I am trying to find the format \"abc, def g\" which is a name format \"lastname, firstname middlename\". I think the best suited method is regex but I do not have any idea i
^([a-zA-Z]+)\s*,\s*([a-zA-Z]+)\s+([a-zA-Z]+)$
I think you are looking for this.just grab the groups to get your needs.See demo.
http://regex101.com/r/hQ1rP0/6
I think this one will also work and a bit shorter than yours:
([A-Z][a-z]*)(?:,\s*)?
Or you can use split using this regex:
(,?\s+)
I would try and avoid a complicated regex, I would use String.substring()
and indexOf()
. That is, something like
String name = "Last, First Middle";
int comma = name.indexOf(',');
int lastSpace = name.lastIndexOf(' ');
String lastName = name.substring(0, comma);
String firstName = name.substring(comma + 2, lastSpace);
String middleName = name.substring(lastSpace + 1);
System.out.printf("first='%s' middle='%s' last='%s'%n", firstName,
middleName, lastName);
Output is
first='First' middle='Middle' last='Last'
Your sample input is "lastname, firstname middlename"

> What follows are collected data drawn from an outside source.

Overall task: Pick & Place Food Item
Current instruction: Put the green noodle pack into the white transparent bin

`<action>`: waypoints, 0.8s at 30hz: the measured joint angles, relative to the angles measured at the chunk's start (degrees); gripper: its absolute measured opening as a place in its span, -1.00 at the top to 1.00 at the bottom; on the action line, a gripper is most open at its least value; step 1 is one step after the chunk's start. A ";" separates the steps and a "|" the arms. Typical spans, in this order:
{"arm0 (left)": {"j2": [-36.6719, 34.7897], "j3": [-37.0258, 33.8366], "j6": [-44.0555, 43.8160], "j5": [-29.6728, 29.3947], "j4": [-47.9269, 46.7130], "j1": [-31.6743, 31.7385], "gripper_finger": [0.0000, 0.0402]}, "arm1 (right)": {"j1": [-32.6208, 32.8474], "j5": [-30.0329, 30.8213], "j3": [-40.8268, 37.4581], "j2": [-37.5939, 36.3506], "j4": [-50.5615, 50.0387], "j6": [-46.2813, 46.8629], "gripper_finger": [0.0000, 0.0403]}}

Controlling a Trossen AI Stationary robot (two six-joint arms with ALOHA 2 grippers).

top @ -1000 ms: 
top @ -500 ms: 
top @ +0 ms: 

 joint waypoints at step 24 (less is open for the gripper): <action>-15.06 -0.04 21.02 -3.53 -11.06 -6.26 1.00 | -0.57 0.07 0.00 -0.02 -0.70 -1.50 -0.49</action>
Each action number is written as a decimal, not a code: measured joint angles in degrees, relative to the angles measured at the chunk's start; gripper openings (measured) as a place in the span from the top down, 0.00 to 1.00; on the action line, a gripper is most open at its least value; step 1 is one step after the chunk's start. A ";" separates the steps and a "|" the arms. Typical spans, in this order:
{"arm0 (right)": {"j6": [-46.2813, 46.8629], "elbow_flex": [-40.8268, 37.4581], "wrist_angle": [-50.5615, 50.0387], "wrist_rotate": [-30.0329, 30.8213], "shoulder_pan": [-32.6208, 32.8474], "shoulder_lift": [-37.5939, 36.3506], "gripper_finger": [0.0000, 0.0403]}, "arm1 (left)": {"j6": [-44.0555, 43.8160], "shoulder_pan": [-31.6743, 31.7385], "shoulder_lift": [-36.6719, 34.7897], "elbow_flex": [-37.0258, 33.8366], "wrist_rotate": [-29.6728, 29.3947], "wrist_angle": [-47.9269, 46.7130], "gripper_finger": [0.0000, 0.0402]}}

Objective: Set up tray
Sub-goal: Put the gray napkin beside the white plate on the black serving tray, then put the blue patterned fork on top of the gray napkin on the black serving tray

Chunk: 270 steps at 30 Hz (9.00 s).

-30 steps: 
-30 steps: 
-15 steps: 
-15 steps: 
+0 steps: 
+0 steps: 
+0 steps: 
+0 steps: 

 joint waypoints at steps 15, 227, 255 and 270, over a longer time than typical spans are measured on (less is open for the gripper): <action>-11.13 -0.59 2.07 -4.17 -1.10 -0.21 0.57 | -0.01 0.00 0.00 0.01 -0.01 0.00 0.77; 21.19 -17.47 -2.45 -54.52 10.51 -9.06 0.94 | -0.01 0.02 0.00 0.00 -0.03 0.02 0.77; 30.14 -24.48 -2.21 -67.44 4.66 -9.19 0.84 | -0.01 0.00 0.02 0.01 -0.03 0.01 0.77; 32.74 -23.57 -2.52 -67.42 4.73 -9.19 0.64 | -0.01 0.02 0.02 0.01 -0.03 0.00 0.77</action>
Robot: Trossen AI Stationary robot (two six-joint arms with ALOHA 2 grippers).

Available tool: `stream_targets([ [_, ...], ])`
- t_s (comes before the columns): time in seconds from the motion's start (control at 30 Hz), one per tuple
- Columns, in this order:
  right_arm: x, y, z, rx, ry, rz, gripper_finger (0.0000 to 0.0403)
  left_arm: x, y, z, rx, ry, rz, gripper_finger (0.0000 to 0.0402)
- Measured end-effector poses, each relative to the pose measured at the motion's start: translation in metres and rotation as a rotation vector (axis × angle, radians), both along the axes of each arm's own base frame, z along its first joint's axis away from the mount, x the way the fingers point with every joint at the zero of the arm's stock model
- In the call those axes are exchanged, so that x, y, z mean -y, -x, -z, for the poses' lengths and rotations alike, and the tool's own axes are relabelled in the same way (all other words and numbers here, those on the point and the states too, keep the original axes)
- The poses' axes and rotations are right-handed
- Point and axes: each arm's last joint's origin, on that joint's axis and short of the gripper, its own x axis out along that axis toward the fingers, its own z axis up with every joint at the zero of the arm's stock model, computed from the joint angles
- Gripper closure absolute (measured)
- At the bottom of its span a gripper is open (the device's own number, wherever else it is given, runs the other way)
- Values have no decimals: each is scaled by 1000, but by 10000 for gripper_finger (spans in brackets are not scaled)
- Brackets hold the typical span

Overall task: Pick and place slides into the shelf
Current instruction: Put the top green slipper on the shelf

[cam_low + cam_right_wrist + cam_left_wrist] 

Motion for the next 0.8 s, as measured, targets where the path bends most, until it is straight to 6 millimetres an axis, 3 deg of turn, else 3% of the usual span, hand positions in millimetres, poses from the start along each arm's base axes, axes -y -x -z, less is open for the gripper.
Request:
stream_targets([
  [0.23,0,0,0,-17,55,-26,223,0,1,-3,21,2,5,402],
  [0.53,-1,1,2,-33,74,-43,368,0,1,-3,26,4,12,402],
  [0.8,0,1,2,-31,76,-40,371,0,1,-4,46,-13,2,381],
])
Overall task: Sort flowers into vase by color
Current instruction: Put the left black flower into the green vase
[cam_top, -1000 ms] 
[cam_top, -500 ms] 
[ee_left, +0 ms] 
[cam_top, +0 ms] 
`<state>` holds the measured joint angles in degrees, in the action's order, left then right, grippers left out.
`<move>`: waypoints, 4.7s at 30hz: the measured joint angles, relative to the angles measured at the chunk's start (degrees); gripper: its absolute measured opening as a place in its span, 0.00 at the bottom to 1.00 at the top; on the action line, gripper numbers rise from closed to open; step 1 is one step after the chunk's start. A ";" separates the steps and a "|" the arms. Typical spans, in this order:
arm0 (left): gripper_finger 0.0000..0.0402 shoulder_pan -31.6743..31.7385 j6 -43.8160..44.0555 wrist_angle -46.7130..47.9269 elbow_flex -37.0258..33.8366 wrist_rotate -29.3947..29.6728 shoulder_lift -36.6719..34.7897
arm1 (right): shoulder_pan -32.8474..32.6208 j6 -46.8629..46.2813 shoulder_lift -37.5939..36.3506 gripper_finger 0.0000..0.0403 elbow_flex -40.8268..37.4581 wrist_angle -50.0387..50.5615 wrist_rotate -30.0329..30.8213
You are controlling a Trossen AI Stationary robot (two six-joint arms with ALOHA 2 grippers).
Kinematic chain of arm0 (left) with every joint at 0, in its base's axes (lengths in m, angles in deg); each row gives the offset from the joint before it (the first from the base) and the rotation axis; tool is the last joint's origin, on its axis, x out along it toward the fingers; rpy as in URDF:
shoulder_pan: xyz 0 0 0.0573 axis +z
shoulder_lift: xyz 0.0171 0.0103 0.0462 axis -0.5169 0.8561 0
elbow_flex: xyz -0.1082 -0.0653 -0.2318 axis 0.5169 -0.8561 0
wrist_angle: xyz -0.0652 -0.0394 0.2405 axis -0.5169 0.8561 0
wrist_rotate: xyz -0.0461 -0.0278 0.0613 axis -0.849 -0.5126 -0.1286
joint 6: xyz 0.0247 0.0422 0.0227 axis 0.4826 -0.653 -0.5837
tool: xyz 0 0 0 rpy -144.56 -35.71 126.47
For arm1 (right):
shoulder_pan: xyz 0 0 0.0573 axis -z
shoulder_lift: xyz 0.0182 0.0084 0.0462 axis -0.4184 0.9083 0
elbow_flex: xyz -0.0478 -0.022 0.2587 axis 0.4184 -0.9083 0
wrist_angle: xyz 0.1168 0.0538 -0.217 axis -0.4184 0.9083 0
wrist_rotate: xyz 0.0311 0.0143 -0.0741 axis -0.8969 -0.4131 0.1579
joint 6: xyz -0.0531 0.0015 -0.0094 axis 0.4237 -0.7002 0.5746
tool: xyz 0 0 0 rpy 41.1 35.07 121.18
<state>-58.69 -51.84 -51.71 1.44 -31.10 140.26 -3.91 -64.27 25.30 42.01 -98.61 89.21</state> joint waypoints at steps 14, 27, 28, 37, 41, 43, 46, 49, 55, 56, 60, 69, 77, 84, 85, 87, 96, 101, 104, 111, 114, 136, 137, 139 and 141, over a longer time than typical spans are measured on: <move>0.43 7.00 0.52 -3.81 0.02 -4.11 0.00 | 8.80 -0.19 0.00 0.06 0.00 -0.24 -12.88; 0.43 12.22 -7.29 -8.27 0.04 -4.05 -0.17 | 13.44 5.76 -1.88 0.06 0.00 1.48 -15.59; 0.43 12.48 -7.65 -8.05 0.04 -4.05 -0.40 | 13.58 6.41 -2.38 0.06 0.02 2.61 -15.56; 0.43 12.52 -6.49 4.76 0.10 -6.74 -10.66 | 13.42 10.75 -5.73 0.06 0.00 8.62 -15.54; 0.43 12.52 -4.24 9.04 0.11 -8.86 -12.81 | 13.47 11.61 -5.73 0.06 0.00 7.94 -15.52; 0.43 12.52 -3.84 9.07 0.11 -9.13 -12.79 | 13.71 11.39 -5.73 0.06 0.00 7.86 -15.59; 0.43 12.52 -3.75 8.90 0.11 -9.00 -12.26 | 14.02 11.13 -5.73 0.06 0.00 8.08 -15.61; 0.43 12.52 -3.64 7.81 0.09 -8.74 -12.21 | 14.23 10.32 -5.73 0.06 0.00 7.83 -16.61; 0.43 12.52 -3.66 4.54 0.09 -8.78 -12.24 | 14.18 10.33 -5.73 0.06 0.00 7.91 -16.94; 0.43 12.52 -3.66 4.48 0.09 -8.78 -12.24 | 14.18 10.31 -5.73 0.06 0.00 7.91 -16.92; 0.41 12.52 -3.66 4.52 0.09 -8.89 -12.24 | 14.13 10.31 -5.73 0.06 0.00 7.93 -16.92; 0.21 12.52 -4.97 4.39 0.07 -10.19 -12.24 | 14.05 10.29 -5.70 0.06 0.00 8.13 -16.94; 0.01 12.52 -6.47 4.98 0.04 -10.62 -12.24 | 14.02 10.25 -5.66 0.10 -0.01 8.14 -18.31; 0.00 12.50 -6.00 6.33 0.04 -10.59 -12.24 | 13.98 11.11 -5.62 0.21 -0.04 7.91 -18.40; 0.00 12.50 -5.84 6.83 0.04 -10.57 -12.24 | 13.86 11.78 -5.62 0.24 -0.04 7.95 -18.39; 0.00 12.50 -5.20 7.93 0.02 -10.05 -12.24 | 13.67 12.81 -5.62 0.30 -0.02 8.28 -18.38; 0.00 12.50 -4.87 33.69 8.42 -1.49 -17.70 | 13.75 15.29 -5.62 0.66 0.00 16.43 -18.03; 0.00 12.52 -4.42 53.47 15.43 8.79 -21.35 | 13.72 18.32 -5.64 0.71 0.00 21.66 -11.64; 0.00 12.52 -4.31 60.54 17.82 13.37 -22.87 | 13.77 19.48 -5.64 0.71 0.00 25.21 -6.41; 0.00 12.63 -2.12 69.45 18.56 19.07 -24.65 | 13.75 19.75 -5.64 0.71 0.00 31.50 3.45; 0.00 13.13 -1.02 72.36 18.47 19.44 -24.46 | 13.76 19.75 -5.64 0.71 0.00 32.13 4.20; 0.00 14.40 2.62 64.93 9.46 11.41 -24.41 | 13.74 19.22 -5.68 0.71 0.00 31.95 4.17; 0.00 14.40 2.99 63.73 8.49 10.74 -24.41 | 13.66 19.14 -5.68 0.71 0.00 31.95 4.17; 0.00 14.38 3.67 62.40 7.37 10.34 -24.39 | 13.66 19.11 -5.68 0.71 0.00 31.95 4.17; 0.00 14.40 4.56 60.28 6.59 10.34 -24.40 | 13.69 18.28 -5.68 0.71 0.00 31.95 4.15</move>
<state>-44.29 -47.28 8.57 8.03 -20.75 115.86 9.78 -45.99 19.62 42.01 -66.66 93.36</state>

- with that, you can use the following regexp to extract lastname, firstname and middlename (with the addition that there might be multiple white spaces, and that there might be both capital and non-capital letters in the strings - also, all parts are mandatory):
String input = "Lastname, firstname middlename";
String regexp = "([A-Za-z]+),\\s+([A-Za-z]+)\\s+([A-Za-z]+)";
Pattern pattern = Pattern.compile(regexp);
Matcher matcher = pattern.matcher(input);
matcher.find();
System.out.println("Lastname : " + matcher.group(1));
System.out.println("Firstname : " + matcher.group(2));
System.out.println("Middlename: " + matcher.group(3));
Short summary:
([A-Za-z]+) First capture group - matches one or more letters to extract the last name
,\\s+ Capture group is followed by a comma and one or more spaces
([A-Za-z]+) Second capture group - matches one or more letters to extract the first name
\\s+ Capture group is followed by one or more spaces
([A-Za-z]+) Third capture group - matches one or more letters to extract the middle name
This only works if your names contain latin letters only - probably you should use a more open match for the characters:
String input = "Müller, firstname middlename";
String regexp = "(.+),\\s+(.+)\\s+(.+)";
This matches any character for lastname, firstname and middlename.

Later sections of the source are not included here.